Michael Jordan and Kobe Bryant had a big brother - little brother relationship during the few years their NBA careers were overlapping. The closest such relationship we have seen since is the one LeBron James had developed with Kobe, but this time Kobe was the elder statesman guiding the younger LeBron.
As NBA stars become veterans and see the future of the game develop around them, they often end up helping out standout stars that show promise. The same happened with MJ, who started giving Bryant advice soon after the pair first interacted during the 1998 All-Star game, where the 19-year-old Bryant was voted in as a reserve.
He was going to come after me. And I told everybody, I said, “Look, I know this young kid is going to come at me from L.A., he’s gonna come at me—and I’m not going to hold back.” So in that sense, I feel like I got to protect something. Sure enough, in the game, it was that competition. It was almost like looking in a mirror, in a sense, that, you know—why would I want to play anything less? Why would I want to play anyone less? I want to go at someone who I feel like I respect and I want to challenge. (h/t The Ringer)
Like how Kobe opened the door for LeBron to communicate with him seeing the example Jordan set for him, Jordan did this because Julius Erving had done it to him years prior. After MJ told Bryant to call him whenever he has any questions about the game, Kobe took that offer very seriously.
“At first, he was an irritant, but then, secondly, it became, ‘Man, it’s a sense of respect,’ and I respect him for that and, from that point on, it was I’m going to do whatever I can to help him out... I would lay in my bed after talking to him and say, “Man, man, I mean, that’s pretty cool.” But yet, I don’t know if I could have ever done that where I’m bleeding information from someone. At times, I thought, “Why am I giving away all this information that he’s going to use right against me?” No matter how I’d start the conversation, he knew the answer. It wasn’t like I was telling him anything that he didn’t know. I think I was more or less confirming it."
Bryant was a student of the game and was often compared to Jordan by his peers because of his playing style. Many still believe that Kobe was just the next Jordan in the NBA. While Bryant didn't achieve everything that MJ did, he carved his own lane as a legendary figure in the NBA. However, Kobe did learn a lot from MJ that allowed him to have this impact on the NBA.
As Jordan grappled with whether he should share so much information with Kobe, he didn't realize that Kobe had already learned the one thing he wanted to perfect from MJ. That one thing was the deadly mid-range fadeaway, a shot that is most associated with both Jordan and Kobe.
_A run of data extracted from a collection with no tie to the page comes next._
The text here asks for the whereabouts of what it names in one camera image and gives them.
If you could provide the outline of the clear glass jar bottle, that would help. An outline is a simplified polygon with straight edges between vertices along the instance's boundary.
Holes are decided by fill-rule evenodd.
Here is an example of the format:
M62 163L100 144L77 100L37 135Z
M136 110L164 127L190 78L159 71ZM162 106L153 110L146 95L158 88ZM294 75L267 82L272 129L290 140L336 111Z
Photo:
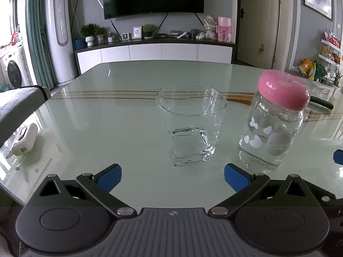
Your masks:
M277 169L303 121L303 110L282 108L256 92L239 140L239 158L243 166L254 173L267 175Z

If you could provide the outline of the plush doll bouquet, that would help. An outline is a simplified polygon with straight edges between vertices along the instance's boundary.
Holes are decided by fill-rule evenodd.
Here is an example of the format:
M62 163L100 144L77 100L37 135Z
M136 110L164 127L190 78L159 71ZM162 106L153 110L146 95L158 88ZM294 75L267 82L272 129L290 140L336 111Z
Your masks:
M207 15L204 21L205 23L203 27L206 31L205 38L216 40L216 25L217 25L216 20L210 15Z

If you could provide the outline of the white photo frame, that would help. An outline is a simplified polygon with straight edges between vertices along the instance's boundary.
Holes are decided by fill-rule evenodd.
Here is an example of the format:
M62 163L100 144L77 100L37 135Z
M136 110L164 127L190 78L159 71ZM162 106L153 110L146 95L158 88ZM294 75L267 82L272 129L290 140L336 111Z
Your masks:
M132 28L132 39L141 39L142 38L142 27L136 26Z

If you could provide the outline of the grey sofa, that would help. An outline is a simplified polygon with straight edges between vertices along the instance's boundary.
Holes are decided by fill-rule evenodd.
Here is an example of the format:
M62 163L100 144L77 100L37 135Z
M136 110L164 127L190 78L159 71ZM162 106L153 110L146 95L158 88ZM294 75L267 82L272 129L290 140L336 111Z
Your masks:
M1 92L1 146L50 97L50 90L39 85Z

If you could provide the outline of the pink polka dot cap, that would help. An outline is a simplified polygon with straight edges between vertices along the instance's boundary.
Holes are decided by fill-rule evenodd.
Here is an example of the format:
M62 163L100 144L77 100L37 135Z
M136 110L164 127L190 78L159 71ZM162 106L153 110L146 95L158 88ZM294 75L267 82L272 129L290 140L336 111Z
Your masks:
M310 101L308 86L298 77L283 71L264 71L257 87L265 99L284 109L301 111Z

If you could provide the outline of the white washing machine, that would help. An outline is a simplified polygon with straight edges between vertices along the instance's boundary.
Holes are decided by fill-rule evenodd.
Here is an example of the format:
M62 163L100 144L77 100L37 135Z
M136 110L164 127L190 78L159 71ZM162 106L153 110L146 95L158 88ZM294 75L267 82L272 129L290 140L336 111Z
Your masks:
M23 47L17 46L5 54L2 59L3 76L9 89L32 84Z

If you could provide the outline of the potted plant white pot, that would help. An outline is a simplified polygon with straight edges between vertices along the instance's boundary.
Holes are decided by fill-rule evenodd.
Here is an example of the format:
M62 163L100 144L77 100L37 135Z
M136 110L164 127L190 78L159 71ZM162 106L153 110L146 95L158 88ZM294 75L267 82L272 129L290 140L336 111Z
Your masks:
M98 25L94 23L88 23L81 27L80 33L85 38L87 47L94 46L95 35L98 29Z

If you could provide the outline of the white tower air conditioner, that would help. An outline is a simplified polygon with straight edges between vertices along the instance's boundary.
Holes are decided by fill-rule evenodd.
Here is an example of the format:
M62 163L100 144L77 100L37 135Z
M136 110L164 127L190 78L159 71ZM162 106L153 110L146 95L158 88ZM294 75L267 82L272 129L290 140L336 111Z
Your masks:
M66 84L78 76L68 0L45 0L45 21L56 82Z

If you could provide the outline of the green curtain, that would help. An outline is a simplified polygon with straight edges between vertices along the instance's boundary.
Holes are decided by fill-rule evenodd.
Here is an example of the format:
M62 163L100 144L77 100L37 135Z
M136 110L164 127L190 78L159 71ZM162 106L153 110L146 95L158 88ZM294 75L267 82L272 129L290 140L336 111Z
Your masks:
M26 0L26 32L31 64L38 85L52 89L55 71L45 21L45 0Z

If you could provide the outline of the black remote control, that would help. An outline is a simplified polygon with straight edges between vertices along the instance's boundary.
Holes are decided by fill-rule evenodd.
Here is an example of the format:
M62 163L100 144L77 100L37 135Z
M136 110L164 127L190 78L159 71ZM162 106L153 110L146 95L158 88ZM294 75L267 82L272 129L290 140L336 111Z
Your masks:
M329 110L332 110L334 109L334 106L332 103L326 101L326 100L323 100L323 99L320 99L319 97L316 97L316 96L311 96L310 97L310 102L311 103L315 103L317 105L320 105L320 106L323 106L325 107L326 109L329 109Z

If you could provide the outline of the clear drinking glass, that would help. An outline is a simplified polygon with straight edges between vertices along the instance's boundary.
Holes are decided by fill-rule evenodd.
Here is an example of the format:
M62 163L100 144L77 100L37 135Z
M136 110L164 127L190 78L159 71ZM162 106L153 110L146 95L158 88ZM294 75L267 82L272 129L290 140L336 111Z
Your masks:
M179 84L160 89L156 101L172 164L209 161L219 140L227 99L207 85Z

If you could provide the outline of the pink gift box with bow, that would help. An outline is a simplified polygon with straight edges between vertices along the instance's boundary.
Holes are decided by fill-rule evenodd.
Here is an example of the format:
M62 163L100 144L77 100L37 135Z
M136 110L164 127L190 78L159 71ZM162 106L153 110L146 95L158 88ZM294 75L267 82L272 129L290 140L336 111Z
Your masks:
M231 19L225 16L219 16L216 25L217 39L220 42L231 41Z

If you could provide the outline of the small cactus plant pot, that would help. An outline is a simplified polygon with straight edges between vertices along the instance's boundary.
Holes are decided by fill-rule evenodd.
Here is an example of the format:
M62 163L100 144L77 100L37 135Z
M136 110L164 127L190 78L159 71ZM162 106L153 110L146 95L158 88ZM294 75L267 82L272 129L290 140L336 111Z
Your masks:
M154 24L145 24L142 26L142 36L144 39L152 38L153 32L155 31L155 25Z

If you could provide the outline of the white interior door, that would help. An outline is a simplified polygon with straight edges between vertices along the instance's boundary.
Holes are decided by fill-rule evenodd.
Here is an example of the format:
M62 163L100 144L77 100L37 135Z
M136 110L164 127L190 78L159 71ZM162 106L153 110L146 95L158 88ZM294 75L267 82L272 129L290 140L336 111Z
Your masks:
M241 0L237 59L271 69L277 43L279 0Z

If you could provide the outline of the white snack shelf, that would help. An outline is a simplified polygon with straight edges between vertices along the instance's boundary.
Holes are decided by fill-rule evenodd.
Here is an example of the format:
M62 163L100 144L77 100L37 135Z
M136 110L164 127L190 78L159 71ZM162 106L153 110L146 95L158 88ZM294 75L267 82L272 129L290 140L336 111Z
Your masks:
M342 80L342 42L331 30L323 32L319 59L327 71L326 77L338 87Z
"The one thing that I did give him that I felt like I regretted—but then again, I appreciated—was his turnaround fadeaway. He learned my move. He learned that to a point where he would use it—relentlessly, especially when you know you’re getting double-teamed. … I took great pride in seeing him utilize that, even though he didn’t do it against me that much."
Kobe didn't use the turnaround fadeaway against MJ as often because they didn't cross paths on the court that often due to them being in opposing conferences. The Lakers weren't competitive enough to make a Finals appearance against the Bulls in the few years the pair shared the floor. Conversely, MJ's Washington Wizards couldn't make the Finals to face Kobe and the Lakers during their three-peat run.
Kobe won five championships to MJ's six and had an imperfect 5-2 record in his ventures. Kobe outscored Michael over the course of their careers, with Kobe sitting #4 all-time and Jordan sitting #5. Jordan won 5 more MVPs than Kobe and also won a Defensive Player of the Year. However, Kobe had a similar cultural impact as MJ and enjoyed periods of dominance, in different ways, on the court.